健康志向の高まりとともに、野菜パウダーの国内需要は年々拡大しています。共働き世帯の増加で調理時間を短縮したいニーズが強まり、粉末タイプの野菜素材は製菓・製パン業界だけでなく、離乳食やスムージーミックスの原料としても採用が進んでいます。規格外野菜をパウダーに加工するアップサイクル需要も成長分野のひとつです。

自社で粉砕設備を持たない食品メーカーやD2Cブランドにとって、OEM委託は初期投資を抑えつつ高品質な野菜パウダーを調達できる現実的な選択肢です。

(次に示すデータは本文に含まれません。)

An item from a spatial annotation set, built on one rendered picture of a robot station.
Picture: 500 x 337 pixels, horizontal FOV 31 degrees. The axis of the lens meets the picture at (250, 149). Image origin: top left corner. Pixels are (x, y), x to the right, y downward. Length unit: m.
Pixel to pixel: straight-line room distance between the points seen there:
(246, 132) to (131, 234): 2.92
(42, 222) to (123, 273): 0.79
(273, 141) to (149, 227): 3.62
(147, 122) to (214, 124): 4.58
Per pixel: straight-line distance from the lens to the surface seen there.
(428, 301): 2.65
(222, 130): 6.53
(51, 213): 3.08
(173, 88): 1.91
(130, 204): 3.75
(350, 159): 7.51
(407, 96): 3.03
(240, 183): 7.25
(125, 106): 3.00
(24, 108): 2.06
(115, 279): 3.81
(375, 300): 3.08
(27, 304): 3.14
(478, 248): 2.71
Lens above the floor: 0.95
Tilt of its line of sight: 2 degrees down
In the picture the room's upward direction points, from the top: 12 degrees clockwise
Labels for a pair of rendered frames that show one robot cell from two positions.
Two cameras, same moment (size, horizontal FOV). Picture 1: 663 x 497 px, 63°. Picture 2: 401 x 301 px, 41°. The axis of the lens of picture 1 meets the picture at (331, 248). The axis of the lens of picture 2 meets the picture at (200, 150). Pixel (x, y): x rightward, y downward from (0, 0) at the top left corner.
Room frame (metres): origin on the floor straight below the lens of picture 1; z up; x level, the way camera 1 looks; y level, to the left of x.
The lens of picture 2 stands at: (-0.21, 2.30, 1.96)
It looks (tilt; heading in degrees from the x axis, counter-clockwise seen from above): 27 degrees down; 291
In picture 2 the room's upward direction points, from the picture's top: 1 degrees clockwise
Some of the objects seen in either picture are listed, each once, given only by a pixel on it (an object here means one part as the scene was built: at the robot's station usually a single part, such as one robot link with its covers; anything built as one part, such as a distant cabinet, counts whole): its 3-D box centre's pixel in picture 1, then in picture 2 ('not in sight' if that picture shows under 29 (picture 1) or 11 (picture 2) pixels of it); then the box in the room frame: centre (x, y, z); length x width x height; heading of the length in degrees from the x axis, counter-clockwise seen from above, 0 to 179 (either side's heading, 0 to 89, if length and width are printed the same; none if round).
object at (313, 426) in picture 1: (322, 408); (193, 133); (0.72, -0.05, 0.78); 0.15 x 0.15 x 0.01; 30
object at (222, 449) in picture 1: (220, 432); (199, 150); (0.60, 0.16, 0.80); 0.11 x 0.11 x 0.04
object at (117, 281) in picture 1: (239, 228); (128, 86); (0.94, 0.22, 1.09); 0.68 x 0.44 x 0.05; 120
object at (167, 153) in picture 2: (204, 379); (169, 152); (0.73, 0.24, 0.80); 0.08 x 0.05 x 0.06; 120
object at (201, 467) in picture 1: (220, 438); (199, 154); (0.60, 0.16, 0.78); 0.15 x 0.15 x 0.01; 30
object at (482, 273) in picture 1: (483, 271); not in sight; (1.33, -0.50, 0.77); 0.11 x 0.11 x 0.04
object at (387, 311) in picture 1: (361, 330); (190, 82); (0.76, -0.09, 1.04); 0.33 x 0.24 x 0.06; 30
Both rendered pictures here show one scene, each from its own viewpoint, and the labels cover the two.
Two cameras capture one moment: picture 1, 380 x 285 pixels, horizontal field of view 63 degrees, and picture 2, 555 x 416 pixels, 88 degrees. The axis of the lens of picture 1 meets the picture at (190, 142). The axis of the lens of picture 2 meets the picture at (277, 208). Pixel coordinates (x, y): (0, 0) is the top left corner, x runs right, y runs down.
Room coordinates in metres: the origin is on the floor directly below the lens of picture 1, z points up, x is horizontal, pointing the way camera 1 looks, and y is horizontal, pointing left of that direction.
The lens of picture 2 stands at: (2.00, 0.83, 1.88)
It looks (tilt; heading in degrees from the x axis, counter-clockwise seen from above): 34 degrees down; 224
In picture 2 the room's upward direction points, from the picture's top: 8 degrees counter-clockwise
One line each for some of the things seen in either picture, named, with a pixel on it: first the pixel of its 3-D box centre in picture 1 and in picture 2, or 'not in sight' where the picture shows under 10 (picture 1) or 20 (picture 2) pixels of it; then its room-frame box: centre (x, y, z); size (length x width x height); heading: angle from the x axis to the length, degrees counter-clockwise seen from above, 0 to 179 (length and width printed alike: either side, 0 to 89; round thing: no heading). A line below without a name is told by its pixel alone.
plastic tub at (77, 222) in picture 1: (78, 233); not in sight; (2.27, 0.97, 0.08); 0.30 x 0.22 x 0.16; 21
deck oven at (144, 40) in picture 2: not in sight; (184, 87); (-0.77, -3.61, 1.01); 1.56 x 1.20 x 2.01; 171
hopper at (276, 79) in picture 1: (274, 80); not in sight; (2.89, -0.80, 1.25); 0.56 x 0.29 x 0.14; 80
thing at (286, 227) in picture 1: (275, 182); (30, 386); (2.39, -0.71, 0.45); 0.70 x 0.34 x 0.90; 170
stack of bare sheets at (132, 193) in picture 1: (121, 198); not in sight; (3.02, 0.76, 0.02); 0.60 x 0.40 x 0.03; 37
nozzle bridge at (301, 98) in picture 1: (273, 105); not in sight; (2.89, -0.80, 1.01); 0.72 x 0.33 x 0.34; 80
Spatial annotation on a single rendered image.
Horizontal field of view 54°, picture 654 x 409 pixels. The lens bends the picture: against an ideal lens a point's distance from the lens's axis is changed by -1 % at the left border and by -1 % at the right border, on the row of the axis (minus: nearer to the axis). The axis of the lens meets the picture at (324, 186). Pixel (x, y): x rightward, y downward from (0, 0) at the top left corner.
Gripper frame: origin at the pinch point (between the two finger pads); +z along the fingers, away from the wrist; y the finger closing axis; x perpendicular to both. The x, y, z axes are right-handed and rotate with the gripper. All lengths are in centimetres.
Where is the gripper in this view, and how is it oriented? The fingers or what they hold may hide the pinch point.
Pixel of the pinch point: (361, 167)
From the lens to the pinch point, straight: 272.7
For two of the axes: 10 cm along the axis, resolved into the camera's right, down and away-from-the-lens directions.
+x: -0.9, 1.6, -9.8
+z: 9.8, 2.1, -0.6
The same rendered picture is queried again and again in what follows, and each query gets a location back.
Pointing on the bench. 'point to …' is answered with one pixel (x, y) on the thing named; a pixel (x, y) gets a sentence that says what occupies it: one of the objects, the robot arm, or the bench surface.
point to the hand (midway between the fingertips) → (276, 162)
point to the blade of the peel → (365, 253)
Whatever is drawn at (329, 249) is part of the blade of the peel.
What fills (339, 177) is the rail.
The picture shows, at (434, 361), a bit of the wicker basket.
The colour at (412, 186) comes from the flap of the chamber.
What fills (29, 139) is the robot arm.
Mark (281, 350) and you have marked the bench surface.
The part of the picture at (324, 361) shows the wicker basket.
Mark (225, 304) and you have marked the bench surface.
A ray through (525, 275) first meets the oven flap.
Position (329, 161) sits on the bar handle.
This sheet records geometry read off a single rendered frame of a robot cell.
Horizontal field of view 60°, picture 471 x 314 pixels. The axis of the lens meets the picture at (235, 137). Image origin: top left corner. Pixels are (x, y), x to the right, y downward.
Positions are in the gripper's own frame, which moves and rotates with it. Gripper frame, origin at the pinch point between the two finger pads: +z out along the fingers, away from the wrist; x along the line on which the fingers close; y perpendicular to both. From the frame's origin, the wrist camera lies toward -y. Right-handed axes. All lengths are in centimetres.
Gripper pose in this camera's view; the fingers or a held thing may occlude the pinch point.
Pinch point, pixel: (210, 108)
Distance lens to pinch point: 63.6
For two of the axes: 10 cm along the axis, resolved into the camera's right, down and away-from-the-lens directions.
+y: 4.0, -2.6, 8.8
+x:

D2Cブランドの立ち上げ方を検討中の方は、原料調達とパウダー加工の両面からOEMを活用できます。

OEM委託で得られる3つのメリット

1つ目は設備投資の回避です。粉砕機・乾燥機・分級機をすべて揃えると数千万円規模の投資が必要になりますが、OEM委託なら加工費のみで済みます。2つ目は品質の安定です。粒度管理や水分値の制御は経験と設備精度に依存するため、専門工場に任せることで製品のばらつきを抑えられます。3つ目は小ロット対応です。テスト販売やサンプル配布に必要な数十kgからの少量生産に対応してくれるOEMメーカーが増えています。小ロットOEMの詳しい進め方もあわせて確認してください。

乾燥方法の比較:熱風・フリーズドライ・スプレードライ・低温乾燥

各乾燥方式の原理と特徴

野菜パウダーの品質は乾燥方式によって大きく左右されます。代表的な4方式を理解したうえで、製品の用途と予算に合った方式を選ぶことが重要です。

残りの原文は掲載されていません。